--- Problem to solve ---
Nothing but the lines from the top of the following entries through the line with "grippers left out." should be printed, exactly as they are.

********

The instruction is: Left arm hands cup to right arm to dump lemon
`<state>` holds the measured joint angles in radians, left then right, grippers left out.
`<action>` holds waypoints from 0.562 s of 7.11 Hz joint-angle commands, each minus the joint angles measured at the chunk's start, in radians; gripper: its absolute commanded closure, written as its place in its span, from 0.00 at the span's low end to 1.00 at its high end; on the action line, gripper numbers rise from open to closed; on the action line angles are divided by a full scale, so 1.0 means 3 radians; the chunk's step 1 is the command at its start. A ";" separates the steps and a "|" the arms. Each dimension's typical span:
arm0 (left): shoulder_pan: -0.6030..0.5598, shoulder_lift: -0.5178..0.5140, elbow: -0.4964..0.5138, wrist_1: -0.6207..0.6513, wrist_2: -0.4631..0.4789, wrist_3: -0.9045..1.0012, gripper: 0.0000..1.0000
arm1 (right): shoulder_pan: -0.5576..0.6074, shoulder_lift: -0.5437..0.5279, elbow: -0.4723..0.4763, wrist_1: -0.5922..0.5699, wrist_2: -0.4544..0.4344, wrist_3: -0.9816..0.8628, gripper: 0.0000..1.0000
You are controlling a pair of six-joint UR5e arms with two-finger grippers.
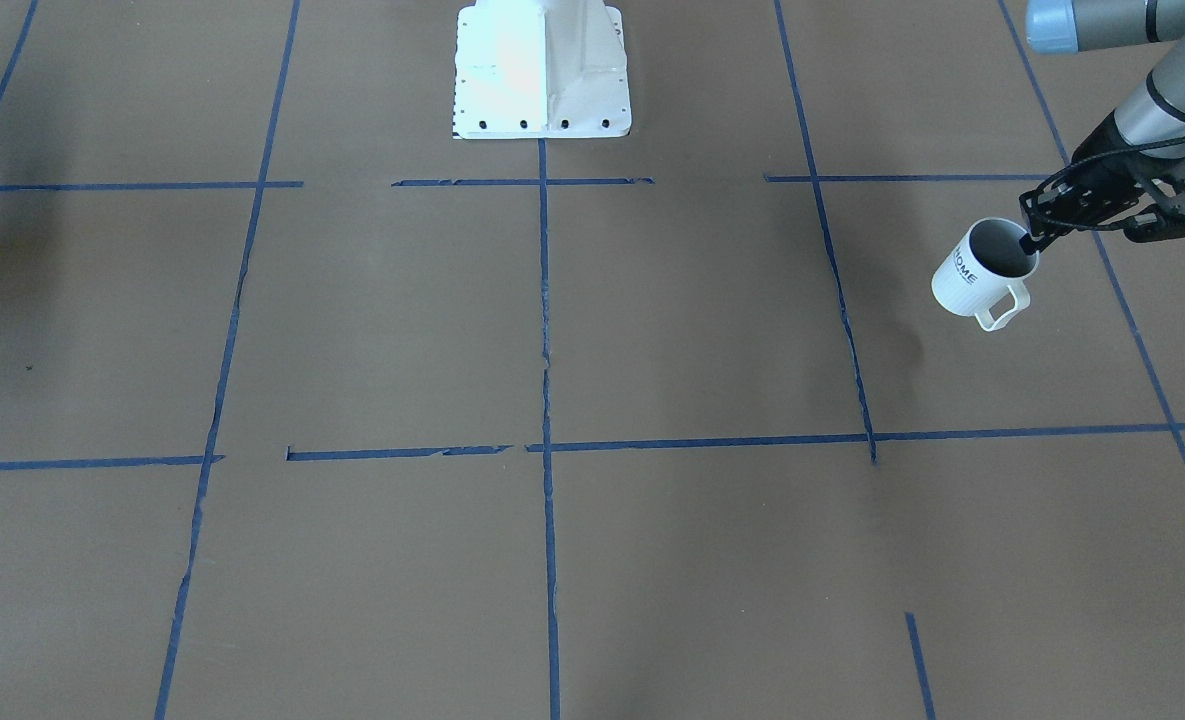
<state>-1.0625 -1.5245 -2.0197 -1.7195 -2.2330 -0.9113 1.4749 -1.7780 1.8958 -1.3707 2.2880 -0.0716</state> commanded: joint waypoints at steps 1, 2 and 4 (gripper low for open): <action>0.0003 -0.0434 -0.0089 0.0264 -0.0012 -0.0551 1.00 | -0.0185 0.0417 -0.0168 0.0350 0.0160 0.0004 0.01; 0.0018 -0.0517 -0.0089 0.0296 -0.0052 -0.0572 1.00 | -0.0303 0.0647 -0.0239 0.0401 0.0227 -0.0007 0.01; 0.0034 -0.0965 -0.0027 0.0677 -0.0257 -0.0705 1.00 | -0.0727 0.1021 -0.0260 0.0489 0.0222 0.0095 0.03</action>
<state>-1.0557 -1.7309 -2.0356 -1.5953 -2.2878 -1.1041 1.3315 -1.5411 1.8235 -1.2390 2.3520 -0.0649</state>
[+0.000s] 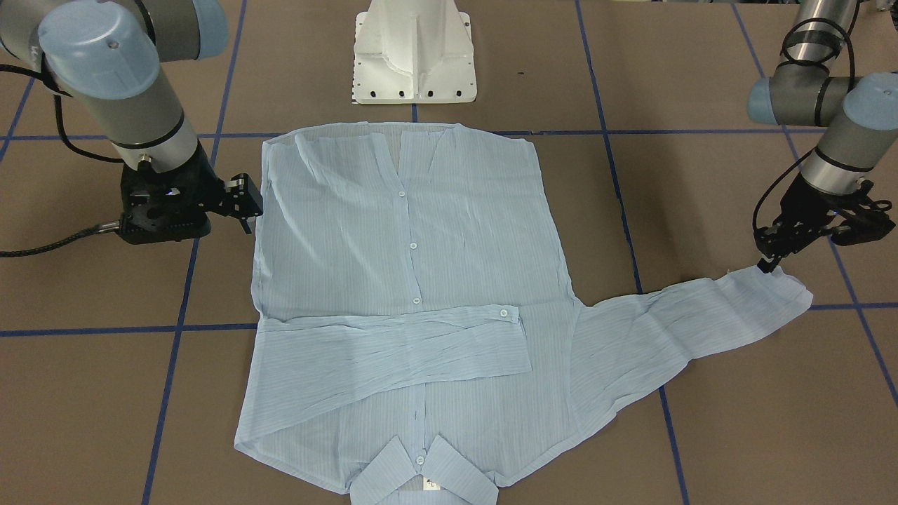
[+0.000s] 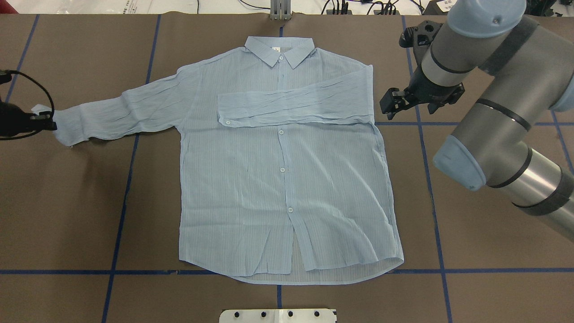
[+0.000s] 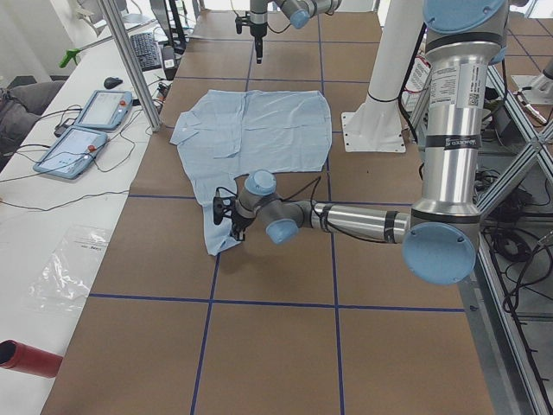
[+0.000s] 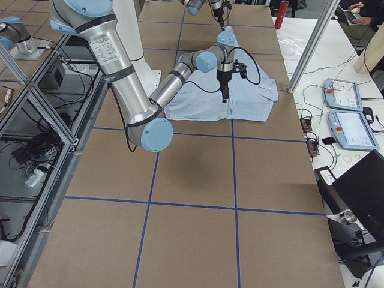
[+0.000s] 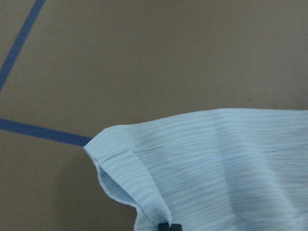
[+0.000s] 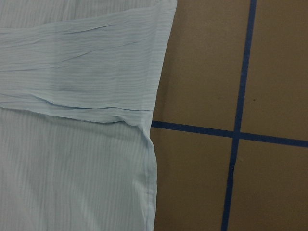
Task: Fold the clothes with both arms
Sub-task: 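Fold the held sleeve with the left gripper across the shirt body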
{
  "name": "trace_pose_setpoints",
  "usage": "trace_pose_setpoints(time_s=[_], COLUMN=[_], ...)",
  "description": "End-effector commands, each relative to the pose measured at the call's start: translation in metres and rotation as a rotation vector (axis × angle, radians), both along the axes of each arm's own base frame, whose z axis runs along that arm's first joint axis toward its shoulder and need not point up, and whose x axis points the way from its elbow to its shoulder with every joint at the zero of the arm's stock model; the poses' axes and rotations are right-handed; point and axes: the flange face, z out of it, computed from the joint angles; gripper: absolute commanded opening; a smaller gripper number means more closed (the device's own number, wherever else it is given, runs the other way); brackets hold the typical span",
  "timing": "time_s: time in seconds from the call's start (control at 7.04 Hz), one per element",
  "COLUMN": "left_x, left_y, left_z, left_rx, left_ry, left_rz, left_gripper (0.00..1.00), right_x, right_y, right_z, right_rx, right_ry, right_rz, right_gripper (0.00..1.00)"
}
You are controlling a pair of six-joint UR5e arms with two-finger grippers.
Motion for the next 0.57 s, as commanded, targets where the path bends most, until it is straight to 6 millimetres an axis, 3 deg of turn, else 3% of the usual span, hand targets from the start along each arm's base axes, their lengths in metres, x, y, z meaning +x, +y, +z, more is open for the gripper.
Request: trace_pose_setpoints(time_s=[0.0, 0.28, 0.43], left_x=[0.027, 0.058, 0.079], left_y=[-0.046, -0.078, -0.075], left_z=[-0.155, -0.276, -0.328], left_rx=[-0.03, -0.129, -0.187], left_ry=[-0.007, 0.065, 0.144], left_rz=[-0.015, -0.099, -0.113], left_gripper=[0.0, 0.0, 0.0], right_x=[0.044, 0.077, 0.092], right_y=[-0.011, -0.012, -0.013], right_z=[0.037, 0.075, 0.088], right_rx=[0.026, 0.015, 0.009], right_ry=[0.037, 0.051, 0.051], right_rz=[-0.032, -0.061, -0.069], right_gripper=[1.0, 1.0, 1.0])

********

--- The answer ---
The instruction is: Left arm hands cup to right arm to dump lemon
`<state>` holds the measured joint angles in radians, left then right, grippers left out.

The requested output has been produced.